While students in Fort Worth ISD have always participated in NAEP, under the leadership of Superintendent Kent P. Scribner, the District volunteered to join the 2017 Trial Urban District Assessment (TUDA), a special part of NAEP. As a TUDA, the District will receive objective, comparable data every other year to measure the progress of student achievement over time with other large urban districts in Texas: Austin, Dallas, and Houston, as well as urban districts across the nation.
From the 2017 baseline results, we note that:
- Grade 4 Mathematics: The average scale score of 4th grade students in Fort Worth and the percentage who scored at or above the Basic level were not significantly different from the average score for public school students in large cities. The percentage scoring at theProficient level or above was smaller than public school students in large cities.

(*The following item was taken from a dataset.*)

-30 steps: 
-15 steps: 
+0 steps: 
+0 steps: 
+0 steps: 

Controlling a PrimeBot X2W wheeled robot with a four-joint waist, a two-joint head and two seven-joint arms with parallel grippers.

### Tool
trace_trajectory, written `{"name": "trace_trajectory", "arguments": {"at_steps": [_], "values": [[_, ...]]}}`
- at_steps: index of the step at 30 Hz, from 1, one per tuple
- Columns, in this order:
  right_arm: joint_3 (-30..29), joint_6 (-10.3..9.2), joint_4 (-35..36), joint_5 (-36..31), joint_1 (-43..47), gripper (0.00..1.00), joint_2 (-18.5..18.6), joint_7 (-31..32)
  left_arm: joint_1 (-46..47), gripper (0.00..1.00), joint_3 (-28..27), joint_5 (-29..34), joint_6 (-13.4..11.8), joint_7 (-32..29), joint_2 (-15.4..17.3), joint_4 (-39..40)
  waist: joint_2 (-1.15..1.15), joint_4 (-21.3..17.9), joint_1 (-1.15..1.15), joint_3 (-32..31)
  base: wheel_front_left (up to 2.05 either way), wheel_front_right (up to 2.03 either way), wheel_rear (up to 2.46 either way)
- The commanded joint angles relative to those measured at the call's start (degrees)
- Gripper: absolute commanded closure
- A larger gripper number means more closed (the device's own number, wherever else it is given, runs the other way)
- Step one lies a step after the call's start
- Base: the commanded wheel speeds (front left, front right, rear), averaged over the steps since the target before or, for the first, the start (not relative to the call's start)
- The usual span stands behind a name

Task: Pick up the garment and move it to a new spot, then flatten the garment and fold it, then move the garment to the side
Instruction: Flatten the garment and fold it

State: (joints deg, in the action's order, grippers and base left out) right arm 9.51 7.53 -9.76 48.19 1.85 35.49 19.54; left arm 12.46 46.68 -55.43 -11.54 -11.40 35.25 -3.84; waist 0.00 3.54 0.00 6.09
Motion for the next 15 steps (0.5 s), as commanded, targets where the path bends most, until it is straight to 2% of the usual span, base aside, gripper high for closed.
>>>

- Grade 4 Reading: The average scale score of 4th grade students in Fort Worth and the percentage who scored at or above the Basic level and the Proficient level were lower than public school students in large cities.
- Grade 8 Mathematics: The average scale score of 8th grade students in Fort Worth and the percentage who scored at or above the Basic level and the Proficient level were all lower than public school students in large cities.
- Grade 8 Reading: The average scale score of 8th grade students in Fort Worth and the percentage who scored at or above the Basic level and the Proficient level were lower than public school students in large cities.
“These new results from the Nation’s Report Card give Fort Worth ISD’s new leadership the evidence it needs to launch and accelerate its academic reforms and improvements for the years to come,” said Michael Casserly, Executive Director, Council of Great City Schools. “Congratulations to Fort Worth ISD for the courage and vision required to participate in such a rigorous program.”
The 2017 baseline results from NAEP are similar to the results from the State of Texas Assessment of Academic Readiness (STAAR) which have been lower for Fort Worth than many of the District’s urban peers.
In response to the STAAR results, the District has undergone significant changes in the last year under the leadership of Dr. Scribner establishing a bold goal of 100% of 3rd graders reading on or above grade level by 2025. Dr. Scribner asked for broad support for his 100 x 25 goal leading to an innovative collaboration between the district, the city, and the local business and philanthropic community.
“These baseline NAEP results confirm that we are focused on the right thing: improving reading for all students with 100% of our third graders reading on or above grade level by 2025,” said Dr. Scribner. “Reading is a challenge for our students. Reaching our 100x25 goal will positively impact both our STAAR and NAEP scores, but most importantly, it will significantly increase learning and opportunities for our students.”
The 2017 baseline NAEP results did reveal more positive performances for Math when comparing to other jurisdictions for Hispanic and English Language Learners (ELL). The graphs and tables below provide a jurisdiction comparison of Hispanic and ELL performance in Math. *Jurisdictions with an asterisk indicate a statistical difference when compared to Fort Worth ISD. ‡ Indicates reporting standards not met.
“Our mathematics results are comparable to large cities with real bright spots in 4th grade math for our Hispanic students and English Language Learners,” according to Chief Academic Officer Charles Carroll. “As we work on rewriting our curriculum and strengthening professional learning opportunities for our teachers, we will be asking critical questions about how our students performed on both reading and mathematics especially on various types of questions. This detailed information will give us valuable feedback on any gaps in our curriculum and instruction.”